Sharon Hofisi Legal Letters
When rules, norms, principles, presumptions or laws are mentioned, one of the issues to consider includes the legal philosophy or tradition to follow.
At the bottom of this is the need to pin down what actually helps the affected person to understand a “legal tradition”, due to the various viewpoints that fall under that rubric.
Essentially, there are critical considerations — critical standpoints and ideas that seem to separate the traditions in some way. Too often, it is admitted here that the application of the law doesn’t seem to appreciate the many traditions of the law (such as normative, legal realism, natural or divine law, and utilitarianism), but instead from legal positivism, which sees the law as “what it is”, not “what it ought to be”.
In any event, when a violation of a legal rule occurs, the affected person or community expects to see justice at the end of the day.
A victim may struggle to understand legal maxims such as “justice must not only be done and so forth”.
At least it is natural for her to feel that way! If the affected party decides to take the matter to the courts of law, she becomes the complainant, the plaintiff, the applicant, the petitioner, or the wronged party, who can institute what are called legal proceedings, a court case, lawsuit, legal claim, action proceedings or application proceedings.

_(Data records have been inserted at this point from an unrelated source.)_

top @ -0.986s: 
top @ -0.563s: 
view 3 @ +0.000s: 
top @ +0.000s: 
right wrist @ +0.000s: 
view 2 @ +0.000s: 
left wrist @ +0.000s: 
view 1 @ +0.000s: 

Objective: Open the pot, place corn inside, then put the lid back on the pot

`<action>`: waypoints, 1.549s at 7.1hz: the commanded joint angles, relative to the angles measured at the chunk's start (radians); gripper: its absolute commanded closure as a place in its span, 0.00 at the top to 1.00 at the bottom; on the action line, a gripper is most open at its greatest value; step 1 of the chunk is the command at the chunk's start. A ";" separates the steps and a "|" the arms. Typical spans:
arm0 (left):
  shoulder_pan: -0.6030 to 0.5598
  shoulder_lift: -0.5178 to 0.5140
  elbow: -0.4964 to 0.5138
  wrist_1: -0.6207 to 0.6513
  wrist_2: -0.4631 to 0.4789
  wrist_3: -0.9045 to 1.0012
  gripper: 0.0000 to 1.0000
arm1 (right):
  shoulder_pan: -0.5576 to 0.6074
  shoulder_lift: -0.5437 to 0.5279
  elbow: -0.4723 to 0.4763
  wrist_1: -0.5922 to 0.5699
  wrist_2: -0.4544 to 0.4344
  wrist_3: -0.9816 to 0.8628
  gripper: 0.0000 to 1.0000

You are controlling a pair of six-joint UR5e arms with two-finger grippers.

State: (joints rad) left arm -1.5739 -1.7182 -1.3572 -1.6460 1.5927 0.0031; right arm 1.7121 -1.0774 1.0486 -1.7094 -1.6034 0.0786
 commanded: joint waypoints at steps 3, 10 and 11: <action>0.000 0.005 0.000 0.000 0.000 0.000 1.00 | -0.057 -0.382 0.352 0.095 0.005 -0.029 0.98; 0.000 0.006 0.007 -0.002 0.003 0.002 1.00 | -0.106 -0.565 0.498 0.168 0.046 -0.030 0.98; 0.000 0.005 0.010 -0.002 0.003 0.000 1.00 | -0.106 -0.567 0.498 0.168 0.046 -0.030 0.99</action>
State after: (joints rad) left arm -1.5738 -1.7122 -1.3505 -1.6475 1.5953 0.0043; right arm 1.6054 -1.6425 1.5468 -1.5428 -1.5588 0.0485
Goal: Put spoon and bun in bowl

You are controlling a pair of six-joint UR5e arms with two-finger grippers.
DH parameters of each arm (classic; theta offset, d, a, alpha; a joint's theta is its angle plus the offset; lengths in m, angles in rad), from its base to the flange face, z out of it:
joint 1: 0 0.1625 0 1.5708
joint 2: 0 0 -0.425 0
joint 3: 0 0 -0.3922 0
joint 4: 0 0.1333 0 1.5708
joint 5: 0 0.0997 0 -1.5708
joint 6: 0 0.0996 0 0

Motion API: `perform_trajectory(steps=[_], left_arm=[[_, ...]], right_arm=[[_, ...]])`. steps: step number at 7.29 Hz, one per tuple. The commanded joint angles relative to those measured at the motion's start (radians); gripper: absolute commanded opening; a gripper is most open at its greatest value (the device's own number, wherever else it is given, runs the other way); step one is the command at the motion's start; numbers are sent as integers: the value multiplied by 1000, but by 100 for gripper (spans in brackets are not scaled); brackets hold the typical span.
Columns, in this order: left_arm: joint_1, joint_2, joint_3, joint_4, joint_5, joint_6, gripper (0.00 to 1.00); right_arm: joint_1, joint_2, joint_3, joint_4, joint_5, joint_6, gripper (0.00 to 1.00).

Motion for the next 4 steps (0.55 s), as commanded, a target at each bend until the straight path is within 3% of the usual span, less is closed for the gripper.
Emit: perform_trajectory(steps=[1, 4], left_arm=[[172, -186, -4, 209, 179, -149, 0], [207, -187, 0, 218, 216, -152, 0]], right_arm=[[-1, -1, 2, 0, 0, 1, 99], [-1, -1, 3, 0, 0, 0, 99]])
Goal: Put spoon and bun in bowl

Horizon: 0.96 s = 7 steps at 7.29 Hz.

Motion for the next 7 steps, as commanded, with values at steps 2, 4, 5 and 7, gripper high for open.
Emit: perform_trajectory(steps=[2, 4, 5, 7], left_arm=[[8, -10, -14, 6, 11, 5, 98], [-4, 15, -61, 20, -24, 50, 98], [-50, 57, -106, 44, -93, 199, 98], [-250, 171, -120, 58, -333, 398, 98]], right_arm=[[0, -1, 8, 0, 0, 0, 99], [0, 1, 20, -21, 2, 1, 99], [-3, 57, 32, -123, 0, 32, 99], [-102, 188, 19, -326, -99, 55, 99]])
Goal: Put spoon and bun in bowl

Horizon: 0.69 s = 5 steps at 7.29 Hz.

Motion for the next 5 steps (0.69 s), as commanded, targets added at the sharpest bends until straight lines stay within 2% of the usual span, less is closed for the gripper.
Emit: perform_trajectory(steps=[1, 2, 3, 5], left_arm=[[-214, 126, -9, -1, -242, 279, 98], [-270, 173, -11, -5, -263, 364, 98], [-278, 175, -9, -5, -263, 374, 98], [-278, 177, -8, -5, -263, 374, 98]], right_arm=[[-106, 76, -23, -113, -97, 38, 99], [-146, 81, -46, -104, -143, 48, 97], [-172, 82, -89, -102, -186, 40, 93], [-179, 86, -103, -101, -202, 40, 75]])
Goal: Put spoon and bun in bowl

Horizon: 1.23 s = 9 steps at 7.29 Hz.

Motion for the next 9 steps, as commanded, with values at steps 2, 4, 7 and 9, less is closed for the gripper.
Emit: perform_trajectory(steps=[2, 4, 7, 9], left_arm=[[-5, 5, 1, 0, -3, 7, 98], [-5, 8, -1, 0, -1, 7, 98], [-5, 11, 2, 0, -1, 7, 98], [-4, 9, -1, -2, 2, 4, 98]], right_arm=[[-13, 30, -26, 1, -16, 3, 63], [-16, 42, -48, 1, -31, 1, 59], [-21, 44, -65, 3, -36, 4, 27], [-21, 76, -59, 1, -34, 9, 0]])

Some people who are not litigious may simply feel like justice means instant justice. This form of justice usually comes in the form of “other” justice such as vigilante justice, mob justice or victor’s justice.
Others will impose instant justice say by “necklacing” the accused (who is also sometimes called perpetrator, wrong doer, misfit in society, respondent, e.t.c if the matter proceeds to a court of law).
Those who use instant justice do so in pursuit of their earnest desire to appease their injured feelings.
They make decisions using the “spur of the moment”. In most instances, little regard is given to legal dispositions, routes, courses of action, procedures, and so forth, which trained lawyers or police officers are accustomed to. The feeling under those circumstances is simply: “We can’t allow the perpetrator to walk scot free, tits invites tat! Eye for an eye, tooth for tooth.”
Like any other form of justice, mob justice is full of retribution, risks and losses. The community members may be accused of taking the law into their own hands.
They may inflict pain on an “alleged” perpetrator, only to find that there is no evidence to link that person to the offence. Sometimes it is a case of eggshells or spilt milk. Retribution may never even lead to deterrence.
In some situations, the affected people may decide to involve stakeholders in the justice system for several reasons: they know legal rules, they benefited from some public awareness campaigns, they once reported a matter to the police, they were assisted by a certain organisation, they have a relative who knows the law, or they read some legal provision and so forth.
In some cases, the person who goes to court once experienced the whipping winds and rising waters after a legal hurricane or storm. She needs legal assistance or help to deal with a breach, violation, wrong, crime, property wrangle, estate distribution, child or spousal maintenance and so forth.
Here are five traditions to consider when dealing with the world of the law.
Unfortunately, it’s easy for those who enforce, interpret or apply the law to frequently appeal to one or more forms of legal traditions.
Firstly, the natural or divine law tradition will explain rights as given.